• [EXERCISE DIRECTIONS]: Look below for the line containing "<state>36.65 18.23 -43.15"; from there through the line containing "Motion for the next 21", both lines included, please set down each line exactly and nothing else.

• [RECORDS]:
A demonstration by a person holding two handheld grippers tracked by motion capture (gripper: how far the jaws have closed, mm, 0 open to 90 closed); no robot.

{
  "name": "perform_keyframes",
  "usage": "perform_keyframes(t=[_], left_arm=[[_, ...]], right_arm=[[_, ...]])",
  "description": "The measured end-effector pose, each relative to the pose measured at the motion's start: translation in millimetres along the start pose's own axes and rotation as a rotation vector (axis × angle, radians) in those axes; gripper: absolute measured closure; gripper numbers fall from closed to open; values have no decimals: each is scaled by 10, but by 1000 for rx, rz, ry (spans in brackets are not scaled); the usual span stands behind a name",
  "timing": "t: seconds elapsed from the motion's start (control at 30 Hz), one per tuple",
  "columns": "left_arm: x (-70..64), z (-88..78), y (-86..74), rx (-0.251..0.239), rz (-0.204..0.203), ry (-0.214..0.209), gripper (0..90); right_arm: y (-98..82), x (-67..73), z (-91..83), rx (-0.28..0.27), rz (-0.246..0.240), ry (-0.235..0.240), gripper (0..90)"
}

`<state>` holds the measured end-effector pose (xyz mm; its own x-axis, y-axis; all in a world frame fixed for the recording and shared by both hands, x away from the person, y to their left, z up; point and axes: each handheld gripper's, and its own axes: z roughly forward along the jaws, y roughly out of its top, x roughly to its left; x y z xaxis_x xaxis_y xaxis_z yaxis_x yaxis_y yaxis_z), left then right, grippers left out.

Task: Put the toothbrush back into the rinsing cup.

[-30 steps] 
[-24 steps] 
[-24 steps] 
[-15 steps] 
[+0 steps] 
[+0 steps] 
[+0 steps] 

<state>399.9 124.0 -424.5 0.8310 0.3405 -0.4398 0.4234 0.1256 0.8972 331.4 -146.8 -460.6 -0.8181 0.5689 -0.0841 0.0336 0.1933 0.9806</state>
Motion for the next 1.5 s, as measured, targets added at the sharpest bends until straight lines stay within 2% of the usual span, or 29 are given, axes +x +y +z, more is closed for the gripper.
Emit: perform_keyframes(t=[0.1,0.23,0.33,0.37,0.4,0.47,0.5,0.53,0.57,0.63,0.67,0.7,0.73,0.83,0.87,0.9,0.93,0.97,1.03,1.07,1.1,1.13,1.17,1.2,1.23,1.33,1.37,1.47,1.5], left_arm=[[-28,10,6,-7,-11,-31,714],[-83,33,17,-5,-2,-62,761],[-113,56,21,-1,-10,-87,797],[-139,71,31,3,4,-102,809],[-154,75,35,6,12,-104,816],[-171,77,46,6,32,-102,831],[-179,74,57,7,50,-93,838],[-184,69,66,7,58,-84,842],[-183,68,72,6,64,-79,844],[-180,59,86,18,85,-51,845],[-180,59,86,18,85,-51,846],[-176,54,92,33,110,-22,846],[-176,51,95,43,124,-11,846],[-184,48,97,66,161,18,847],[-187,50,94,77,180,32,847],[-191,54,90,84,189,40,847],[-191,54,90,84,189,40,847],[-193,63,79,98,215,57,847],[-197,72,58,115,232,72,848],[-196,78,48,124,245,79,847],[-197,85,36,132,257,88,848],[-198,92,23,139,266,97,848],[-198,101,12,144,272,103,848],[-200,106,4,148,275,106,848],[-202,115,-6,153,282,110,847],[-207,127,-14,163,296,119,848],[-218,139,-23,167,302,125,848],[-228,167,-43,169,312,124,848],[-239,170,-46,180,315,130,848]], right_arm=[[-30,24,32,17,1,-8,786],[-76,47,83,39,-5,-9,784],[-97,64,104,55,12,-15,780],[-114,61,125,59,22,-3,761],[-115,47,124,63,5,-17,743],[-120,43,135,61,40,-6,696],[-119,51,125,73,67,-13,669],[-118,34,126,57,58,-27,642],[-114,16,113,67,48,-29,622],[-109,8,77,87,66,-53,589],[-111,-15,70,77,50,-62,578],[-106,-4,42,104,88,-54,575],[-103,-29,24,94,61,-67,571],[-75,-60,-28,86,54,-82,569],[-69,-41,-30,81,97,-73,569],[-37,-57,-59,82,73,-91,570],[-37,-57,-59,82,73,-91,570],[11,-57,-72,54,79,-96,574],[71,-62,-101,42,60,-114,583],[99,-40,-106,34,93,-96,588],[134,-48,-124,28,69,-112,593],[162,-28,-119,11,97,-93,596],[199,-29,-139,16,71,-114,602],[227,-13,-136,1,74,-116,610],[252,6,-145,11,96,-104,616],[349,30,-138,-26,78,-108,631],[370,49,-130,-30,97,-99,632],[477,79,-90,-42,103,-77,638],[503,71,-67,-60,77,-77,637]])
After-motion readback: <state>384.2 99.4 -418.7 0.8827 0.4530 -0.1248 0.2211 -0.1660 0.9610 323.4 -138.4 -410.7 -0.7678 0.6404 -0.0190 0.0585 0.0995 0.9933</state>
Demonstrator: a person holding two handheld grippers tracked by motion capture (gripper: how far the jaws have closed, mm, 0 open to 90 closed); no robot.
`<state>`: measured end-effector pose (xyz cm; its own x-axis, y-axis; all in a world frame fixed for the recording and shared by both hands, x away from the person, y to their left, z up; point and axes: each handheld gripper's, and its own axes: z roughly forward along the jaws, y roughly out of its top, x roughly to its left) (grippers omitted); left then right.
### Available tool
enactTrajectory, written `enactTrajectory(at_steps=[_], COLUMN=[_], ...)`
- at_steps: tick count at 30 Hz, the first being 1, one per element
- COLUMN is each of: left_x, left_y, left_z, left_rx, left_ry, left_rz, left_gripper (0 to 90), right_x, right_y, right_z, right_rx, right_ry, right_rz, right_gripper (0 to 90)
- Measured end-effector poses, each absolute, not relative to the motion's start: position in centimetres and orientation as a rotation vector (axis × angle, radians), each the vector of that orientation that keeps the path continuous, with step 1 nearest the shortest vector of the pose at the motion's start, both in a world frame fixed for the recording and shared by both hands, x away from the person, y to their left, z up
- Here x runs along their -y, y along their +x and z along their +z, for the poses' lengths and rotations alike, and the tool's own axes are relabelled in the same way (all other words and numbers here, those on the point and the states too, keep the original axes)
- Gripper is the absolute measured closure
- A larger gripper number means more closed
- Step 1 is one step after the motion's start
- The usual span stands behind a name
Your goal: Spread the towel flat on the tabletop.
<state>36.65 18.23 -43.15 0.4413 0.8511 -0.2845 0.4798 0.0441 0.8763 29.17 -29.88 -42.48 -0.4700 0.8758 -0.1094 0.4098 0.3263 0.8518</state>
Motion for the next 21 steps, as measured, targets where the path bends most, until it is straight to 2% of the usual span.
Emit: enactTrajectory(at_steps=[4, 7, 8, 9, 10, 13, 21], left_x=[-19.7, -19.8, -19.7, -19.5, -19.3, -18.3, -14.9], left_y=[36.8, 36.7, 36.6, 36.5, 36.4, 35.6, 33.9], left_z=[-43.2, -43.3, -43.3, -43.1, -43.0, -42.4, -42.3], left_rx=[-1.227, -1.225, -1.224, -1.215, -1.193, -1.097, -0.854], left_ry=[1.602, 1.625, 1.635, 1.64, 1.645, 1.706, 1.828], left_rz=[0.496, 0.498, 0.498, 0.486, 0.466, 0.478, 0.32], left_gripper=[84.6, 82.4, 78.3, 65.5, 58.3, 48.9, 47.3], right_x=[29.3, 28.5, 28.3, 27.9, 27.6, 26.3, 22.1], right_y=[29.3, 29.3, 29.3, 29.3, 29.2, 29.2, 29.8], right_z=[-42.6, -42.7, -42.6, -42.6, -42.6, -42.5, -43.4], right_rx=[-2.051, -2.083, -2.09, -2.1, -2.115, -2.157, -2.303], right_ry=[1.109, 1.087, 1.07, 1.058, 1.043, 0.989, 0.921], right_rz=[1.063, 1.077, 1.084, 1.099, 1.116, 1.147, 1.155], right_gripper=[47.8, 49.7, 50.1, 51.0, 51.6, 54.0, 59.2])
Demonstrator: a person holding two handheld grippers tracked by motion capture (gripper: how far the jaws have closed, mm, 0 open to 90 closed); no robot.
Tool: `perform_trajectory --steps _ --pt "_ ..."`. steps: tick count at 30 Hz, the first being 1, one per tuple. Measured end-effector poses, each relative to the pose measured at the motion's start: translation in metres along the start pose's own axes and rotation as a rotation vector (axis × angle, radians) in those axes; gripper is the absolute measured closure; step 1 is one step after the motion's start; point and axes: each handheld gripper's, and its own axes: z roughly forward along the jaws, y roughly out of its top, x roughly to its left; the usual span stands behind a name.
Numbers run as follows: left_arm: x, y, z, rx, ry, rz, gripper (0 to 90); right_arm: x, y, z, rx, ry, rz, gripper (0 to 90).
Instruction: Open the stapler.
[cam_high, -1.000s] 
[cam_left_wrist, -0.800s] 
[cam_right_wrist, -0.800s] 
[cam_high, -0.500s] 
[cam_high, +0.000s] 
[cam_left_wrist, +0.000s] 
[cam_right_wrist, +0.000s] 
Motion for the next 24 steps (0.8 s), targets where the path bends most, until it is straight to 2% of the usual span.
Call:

• [RESULT OF THIS EXERCISE]:
<state>36.65 18.23 -43.15 0.4413 0.8511 -0.2845 0.4798 0.0441 0.8763 29.17 -29.88 -42.48 -0.4700 0.8758 -0.1094 0.4098 0.3263 0.8518</state>
Motion for the next 21 steps, as measured, targets where the path bends most, until it is straight to 2% of the usual span.

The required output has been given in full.